*PROBLEM REQUIREMENTS*
Starting with the opening line of the material, restate every line word for word, and end on the line containing "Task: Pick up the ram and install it".

..........

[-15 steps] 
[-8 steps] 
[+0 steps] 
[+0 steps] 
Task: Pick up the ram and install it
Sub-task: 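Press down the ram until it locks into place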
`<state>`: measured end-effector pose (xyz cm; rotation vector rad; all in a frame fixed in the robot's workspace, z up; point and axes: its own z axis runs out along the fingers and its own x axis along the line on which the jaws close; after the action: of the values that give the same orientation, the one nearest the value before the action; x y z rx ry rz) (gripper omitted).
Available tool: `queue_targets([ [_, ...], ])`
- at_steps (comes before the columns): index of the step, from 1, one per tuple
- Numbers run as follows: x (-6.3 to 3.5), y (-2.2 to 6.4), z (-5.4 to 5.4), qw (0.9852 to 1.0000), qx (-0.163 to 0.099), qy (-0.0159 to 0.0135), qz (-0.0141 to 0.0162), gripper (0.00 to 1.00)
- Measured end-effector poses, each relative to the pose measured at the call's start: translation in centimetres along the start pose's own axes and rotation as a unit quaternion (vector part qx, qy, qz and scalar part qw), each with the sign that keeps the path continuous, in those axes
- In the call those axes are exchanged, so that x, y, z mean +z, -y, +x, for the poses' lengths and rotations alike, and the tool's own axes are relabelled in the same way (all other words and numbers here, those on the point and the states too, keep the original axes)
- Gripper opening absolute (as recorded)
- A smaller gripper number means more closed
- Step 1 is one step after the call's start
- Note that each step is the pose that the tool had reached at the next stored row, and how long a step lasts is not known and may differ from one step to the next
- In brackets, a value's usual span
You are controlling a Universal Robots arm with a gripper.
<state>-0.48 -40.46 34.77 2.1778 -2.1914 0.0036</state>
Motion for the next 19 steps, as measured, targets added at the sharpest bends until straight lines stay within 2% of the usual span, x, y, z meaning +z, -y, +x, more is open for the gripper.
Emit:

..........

*THE COMPLETED TASK*
[-15 steps] 
[-8 steps] 
[+0 steps] 
[+0 steps] 
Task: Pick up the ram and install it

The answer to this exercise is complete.